Christelle Dubos (born 26 March 1976) is a French politician of La République En Marche! (LREM) who was elected to the French National Assembly from 2017 to 2022, representing the department of Gironde.

==Early life and education==
Dubos is the daughter of an engineer and a seamstress. She is the mother of two children.

==Professional career==
Holder of a diploma of social worker, Dubos practiced between 1998 and 2007, before participating in the setting up of the Intercommunal Center of Social Action in the community of communes of Créonnais. Until her election in June 2017, she was Director of Solidarity and Employment at the community of Montesquieu.

==Political career==
Dubos began her political career a councillor of Sadirac, responsible for social affairs, housing and solidarity in April 2014.

Not affiliated with a political party until then, Dubos joined the movement En Marche, which she believes "share the values" in December 2016.

===Member of the National Assembly===
On 11 May 2017 Dubos was chosen by La République En Marche! to be the party's candidate in the 12th constituency of the Gironde. She won on 18 June 2017 with 56.71% of the vote ahead of Christophe Miqueu, candidate of La France Insoumise. She succeeded Martine Faure, who decided not to run again.

In parliament, Dubos served on the Committee on Economic Affairs. In this capacity, she was particularly committed to territorial cohesion, housing and professional integration.

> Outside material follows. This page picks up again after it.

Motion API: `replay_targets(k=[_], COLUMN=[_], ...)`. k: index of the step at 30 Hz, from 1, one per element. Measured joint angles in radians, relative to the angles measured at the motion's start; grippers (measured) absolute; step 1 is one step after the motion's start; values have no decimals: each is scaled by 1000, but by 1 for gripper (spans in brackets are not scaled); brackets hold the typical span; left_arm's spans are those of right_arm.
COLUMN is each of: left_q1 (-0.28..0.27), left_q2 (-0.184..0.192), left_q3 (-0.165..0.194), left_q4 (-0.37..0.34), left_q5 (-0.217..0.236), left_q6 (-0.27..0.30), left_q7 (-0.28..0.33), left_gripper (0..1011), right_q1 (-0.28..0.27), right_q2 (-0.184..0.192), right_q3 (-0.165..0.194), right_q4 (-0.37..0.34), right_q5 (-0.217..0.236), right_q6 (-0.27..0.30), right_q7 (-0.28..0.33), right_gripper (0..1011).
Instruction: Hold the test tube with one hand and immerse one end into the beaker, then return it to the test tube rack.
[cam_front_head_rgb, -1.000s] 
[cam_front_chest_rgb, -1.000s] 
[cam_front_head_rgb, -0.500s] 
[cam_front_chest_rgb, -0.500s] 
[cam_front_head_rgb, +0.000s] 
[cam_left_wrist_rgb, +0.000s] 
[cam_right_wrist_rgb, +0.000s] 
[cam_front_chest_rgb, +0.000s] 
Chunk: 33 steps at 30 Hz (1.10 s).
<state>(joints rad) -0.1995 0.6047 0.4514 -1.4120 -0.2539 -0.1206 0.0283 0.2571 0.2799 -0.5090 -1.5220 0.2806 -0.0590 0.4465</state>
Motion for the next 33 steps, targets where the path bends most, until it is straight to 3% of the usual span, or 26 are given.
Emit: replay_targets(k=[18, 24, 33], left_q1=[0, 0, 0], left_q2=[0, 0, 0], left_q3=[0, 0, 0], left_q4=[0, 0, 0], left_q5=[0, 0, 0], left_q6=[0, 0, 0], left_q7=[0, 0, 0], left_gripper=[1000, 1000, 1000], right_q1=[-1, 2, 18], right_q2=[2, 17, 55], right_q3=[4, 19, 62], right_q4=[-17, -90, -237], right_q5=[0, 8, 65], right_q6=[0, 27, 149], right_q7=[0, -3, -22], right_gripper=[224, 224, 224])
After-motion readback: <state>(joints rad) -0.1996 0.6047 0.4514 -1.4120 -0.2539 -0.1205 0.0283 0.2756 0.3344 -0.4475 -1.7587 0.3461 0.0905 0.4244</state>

She was also a co-rapporteur on the evolution of housing, planning and digital technology (ELAN Law), particularly on the aspects related to housing and social mix

===Member of the Government===
From 2018 until 2020, Dubos served as Secretary of State to the Minister of Solidarities and Health in the government of Prime Minister Édouard Philippe, serving under the leadership of the successive Ministers of Solidarities and Health Agnès Buzyn and Olivier Véran. In that capacity, she oversaw the ministry’s activities on the fight against poverty, family policies and access to care for the poor.